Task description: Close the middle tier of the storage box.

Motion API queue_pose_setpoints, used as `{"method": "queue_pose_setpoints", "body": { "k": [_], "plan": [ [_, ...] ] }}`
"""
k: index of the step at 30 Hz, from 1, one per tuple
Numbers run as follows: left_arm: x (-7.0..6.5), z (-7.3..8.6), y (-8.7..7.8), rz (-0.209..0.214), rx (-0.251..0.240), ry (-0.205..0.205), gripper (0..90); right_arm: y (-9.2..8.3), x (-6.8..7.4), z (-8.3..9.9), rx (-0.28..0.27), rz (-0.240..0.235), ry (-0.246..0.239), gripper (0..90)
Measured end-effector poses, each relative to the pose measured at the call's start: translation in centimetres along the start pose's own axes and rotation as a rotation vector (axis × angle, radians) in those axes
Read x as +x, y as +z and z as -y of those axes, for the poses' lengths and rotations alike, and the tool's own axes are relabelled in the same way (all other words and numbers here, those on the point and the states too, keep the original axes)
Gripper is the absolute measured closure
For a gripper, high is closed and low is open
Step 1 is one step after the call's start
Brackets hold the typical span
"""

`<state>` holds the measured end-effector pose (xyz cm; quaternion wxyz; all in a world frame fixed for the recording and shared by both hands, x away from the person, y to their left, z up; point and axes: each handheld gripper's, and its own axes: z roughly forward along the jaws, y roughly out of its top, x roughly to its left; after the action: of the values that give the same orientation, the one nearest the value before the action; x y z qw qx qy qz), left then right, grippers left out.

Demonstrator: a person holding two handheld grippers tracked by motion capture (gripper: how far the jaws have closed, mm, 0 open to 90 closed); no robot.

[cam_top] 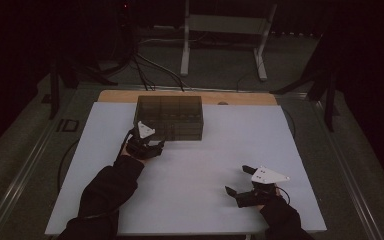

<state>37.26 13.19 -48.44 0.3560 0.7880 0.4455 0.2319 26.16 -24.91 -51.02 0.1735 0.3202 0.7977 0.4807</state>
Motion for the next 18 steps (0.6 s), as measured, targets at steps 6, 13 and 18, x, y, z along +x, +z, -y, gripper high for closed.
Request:
{"method": "queue_pose_setpoints", "body": {
  "k": [6, 13, 18],
  "plan": [
    [-0.18, -0.12, 0.13, -0.01, 0.015, -0.002, 27.0, -0.01, 0.01, 0.0, 0.0, 0.0, -0.001, 2.4],
    [-0.08, -0.14, 0.04, 0.024, 0.02, 0.006, 10.5, -0.01, -0.02, 0.02, 0.003, 0.0, -0.002, 2.4],
    [-0.01, -0.23, -0.11, 0.062, 0.02, 0.023, 3.8, -0.02, -0.01, 0.01, 0.001, 0.001, -0.003, 2.4]
  ]
}}
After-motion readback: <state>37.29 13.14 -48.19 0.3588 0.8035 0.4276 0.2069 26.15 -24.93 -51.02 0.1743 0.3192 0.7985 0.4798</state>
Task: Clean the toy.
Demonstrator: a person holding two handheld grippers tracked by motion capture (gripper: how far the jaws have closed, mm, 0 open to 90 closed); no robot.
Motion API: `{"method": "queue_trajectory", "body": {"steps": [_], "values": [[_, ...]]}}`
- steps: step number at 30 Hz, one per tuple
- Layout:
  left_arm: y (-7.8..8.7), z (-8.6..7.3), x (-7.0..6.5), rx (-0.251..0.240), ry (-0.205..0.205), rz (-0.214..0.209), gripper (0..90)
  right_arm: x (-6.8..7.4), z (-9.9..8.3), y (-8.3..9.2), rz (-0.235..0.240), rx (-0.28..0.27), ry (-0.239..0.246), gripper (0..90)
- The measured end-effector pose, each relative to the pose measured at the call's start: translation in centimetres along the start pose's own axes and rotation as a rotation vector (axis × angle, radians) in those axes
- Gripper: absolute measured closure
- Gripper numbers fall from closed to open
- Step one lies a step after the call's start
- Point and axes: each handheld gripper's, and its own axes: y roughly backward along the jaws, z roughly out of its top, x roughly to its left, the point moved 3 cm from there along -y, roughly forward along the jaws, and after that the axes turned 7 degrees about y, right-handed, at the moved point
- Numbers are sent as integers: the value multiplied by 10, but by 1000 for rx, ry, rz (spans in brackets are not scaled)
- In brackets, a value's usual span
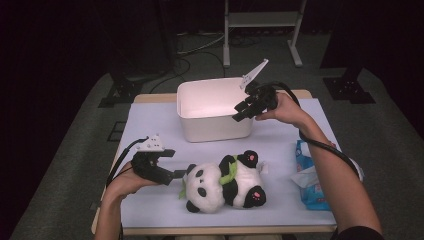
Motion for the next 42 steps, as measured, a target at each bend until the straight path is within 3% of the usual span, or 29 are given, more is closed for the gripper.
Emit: {"method": "queue_trajectory", "body": {"steps": [11, 18, 22, 42], "values": [[-1, 0, 1, 4, 2, -1, 168, -14, -4, -19, -2, 42, -3, 566], [1, -1, 3, -5, 12, 2, 168, -17, -6, -30, -6, 63, -10, 684], [2, -1, 2, -5, 9, 3, 168, -21, -8, -33, 0, 50, -48, 743], [4, -2, 3, 2, 6, 9, 168, -4, -15, -31, 24, 66, -16, 790]]}}
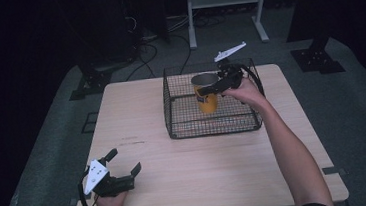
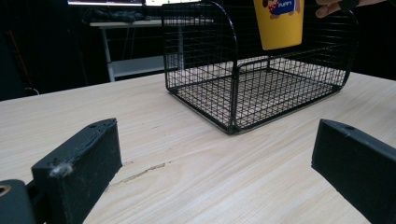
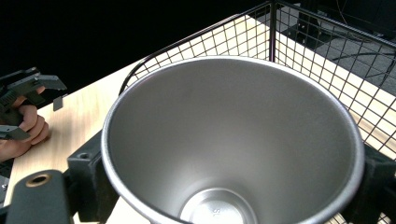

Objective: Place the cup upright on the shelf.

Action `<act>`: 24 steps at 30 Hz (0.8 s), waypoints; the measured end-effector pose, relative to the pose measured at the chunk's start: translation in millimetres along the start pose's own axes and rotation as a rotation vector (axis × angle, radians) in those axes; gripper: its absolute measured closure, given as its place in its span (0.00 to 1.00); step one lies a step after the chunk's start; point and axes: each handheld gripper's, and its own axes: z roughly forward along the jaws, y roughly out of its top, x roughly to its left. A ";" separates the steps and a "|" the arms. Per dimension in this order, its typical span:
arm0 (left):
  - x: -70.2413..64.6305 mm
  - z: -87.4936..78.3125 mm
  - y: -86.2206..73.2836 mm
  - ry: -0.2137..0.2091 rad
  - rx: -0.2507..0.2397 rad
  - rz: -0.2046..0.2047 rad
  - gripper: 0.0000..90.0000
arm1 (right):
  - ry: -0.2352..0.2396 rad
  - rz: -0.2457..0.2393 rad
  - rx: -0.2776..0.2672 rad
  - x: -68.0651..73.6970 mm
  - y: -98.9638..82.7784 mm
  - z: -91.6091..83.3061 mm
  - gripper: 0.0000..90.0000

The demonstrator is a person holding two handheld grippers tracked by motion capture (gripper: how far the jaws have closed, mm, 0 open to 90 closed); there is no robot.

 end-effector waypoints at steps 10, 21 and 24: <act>0.0 -0.1 0.0 0.000 -0.001 -0.001 0.01 | -0.001 0.010 0.006 -4.6 -2.3 5.1 0.13; 0.2 -0.2 0.0 -0.001 -0.002 -0.002 0.01 | 0.003 0.019 0.014 -10.3 -6.1 13.6 0.13; 0.3 -0.2 0.0 0.000 -0.003 -0.002 0.01 | 0.001 0.017 0.022 -12.1 -7.5 16.9 0.13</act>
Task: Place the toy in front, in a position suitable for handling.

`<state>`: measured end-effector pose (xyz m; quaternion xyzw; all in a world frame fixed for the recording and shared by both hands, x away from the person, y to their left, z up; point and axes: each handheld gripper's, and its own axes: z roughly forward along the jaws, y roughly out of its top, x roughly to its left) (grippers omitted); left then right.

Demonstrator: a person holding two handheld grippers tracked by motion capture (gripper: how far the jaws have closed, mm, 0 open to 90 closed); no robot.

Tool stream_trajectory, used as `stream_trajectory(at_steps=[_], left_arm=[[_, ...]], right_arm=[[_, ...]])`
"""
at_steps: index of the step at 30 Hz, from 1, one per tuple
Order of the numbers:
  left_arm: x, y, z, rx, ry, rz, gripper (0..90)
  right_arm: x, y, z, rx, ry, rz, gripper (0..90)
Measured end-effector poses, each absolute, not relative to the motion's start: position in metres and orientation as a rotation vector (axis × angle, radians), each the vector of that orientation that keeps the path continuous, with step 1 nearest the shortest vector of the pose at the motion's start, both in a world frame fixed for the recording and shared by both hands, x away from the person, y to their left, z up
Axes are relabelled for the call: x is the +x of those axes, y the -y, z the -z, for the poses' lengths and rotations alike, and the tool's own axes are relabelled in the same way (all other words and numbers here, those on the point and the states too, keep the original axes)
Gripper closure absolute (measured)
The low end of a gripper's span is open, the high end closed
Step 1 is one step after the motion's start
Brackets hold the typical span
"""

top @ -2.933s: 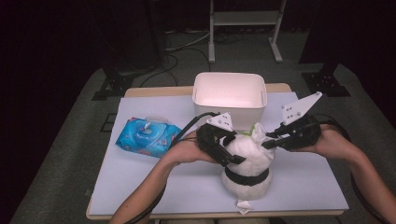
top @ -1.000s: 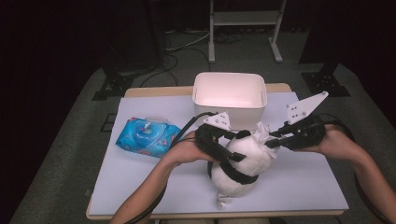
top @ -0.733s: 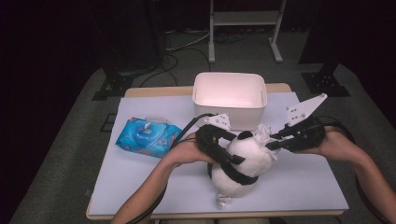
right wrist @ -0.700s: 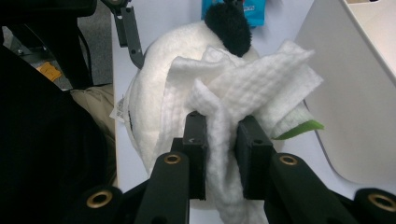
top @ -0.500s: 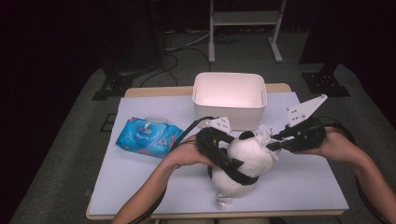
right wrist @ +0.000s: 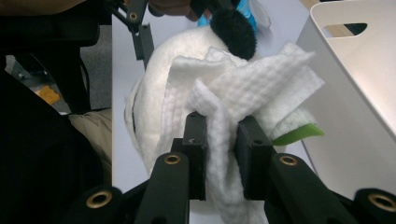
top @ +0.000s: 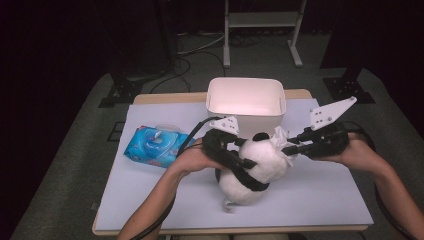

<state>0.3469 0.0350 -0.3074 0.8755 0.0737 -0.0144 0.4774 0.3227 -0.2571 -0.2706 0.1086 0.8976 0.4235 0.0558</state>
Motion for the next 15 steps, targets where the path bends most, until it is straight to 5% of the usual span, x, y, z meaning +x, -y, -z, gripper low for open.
stream_trajectory(at_steps=[15], left_arm=[[0.346, -0.031, 0.320, 2.191, -0.183, 0.048, 29.2]], right_arm=[[0.325, 0.251, 0.294, 0.336, -2.790, -1.220, 75.0]])
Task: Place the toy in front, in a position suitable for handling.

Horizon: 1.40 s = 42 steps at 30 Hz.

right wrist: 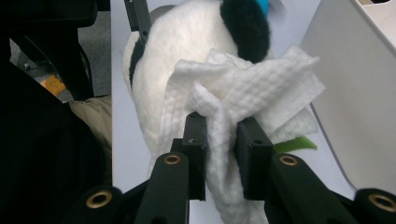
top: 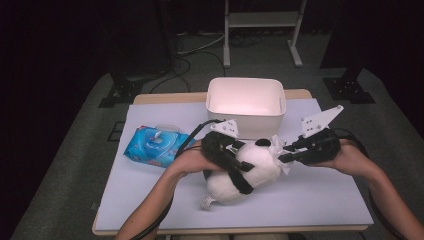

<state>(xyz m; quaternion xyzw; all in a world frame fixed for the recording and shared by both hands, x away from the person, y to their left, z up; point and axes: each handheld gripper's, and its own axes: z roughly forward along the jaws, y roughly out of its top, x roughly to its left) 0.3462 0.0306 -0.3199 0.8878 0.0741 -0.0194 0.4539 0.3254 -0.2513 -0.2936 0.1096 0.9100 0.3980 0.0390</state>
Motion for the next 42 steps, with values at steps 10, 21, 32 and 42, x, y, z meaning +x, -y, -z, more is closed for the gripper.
stream_trajectory(at_steps=[10, 21, 32, 42], left_arm=[[0.345, -0.026, 0.321, 2.196, -0.166, 0.042, 29.4], [0.347, -0.029, 0.324, 2.181, -0.181, 0.053, 29.4], [0.346, -0.031, 0.324, 2.174, -0.182, 0.055, 29.4], [0.345, -0.037, 0.325, 2.159, -0.188, 0.053, 29.5]], right_arm=[[0.324, 0.244, 0.286, 0.302, -2.787, -1.202, 75.0], [0.325, 0.253, 0.294, 0.346, -2.792, -1.218, 74.8], [0.323, 0.259, 0.300, 0.359, -2.792, -1.196, 74.8], [0.326, 0.247, 0.291, 0.321, -2.780, -1.244, 74.8]])
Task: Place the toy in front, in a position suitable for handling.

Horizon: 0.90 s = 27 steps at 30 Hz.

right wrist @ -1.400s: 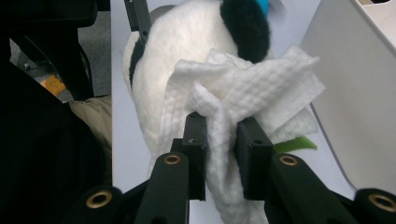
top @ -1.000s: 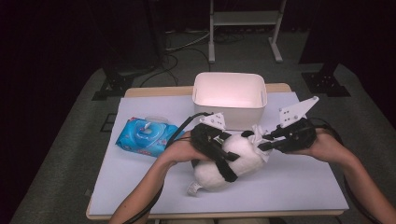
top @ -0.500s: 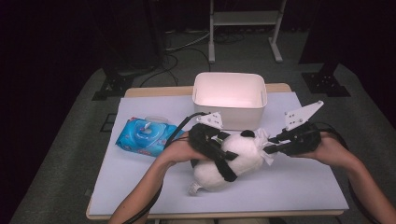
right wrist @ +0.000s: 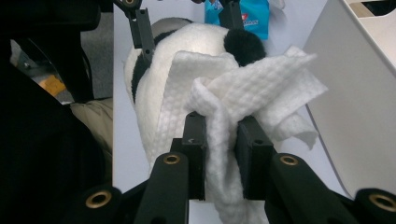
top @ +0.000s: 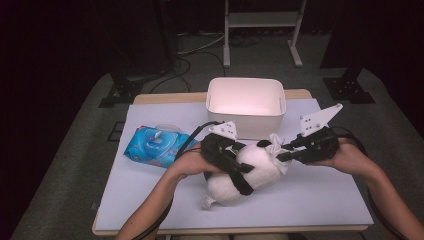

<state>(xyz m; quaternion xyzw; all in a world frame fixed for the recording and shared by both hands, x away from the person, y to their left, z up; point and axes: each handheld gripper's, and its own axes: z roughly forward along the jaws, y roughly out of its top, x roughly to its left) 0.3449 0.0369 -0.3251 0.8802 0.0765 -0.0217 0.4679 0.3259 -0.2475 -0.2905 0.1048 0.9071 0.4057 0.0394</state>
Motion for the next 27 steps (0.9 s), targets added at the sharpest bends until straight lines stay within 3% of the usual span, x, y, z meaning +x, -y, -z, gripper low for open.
stream_trajectory(at_steps=[9, 27], left_arm=[[0.346, -0.041, 0.325, 2.156, -0.197, 0.060, 29.5], [0.344, -0.012, 0.328, 2.235, -0.151, 0.054, 25.7]], right_arm=[[0.326, 0.258, 0.303, 0.370, -2.793, -1.221, 74.8], [0.326, 0.250, 0.296, 0.333, -2.805, -1.217, 74.7]])
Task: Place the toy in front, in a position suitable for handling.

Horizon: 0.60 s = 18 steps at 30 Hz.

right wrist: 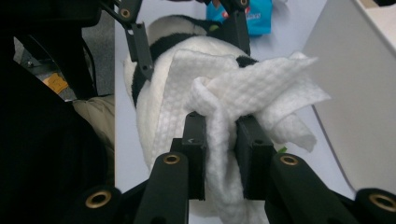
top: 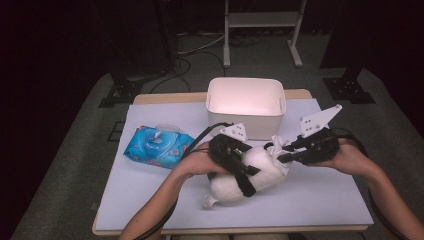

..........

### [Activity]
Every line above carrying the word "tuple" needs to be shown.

### [Response]
k: index of the step at 30 Hz, from 1, one per tuple
- steps: step number at 30 Hz, one per tuple
at_steps: index of the step at 30 Hz, from 1, one per tuple

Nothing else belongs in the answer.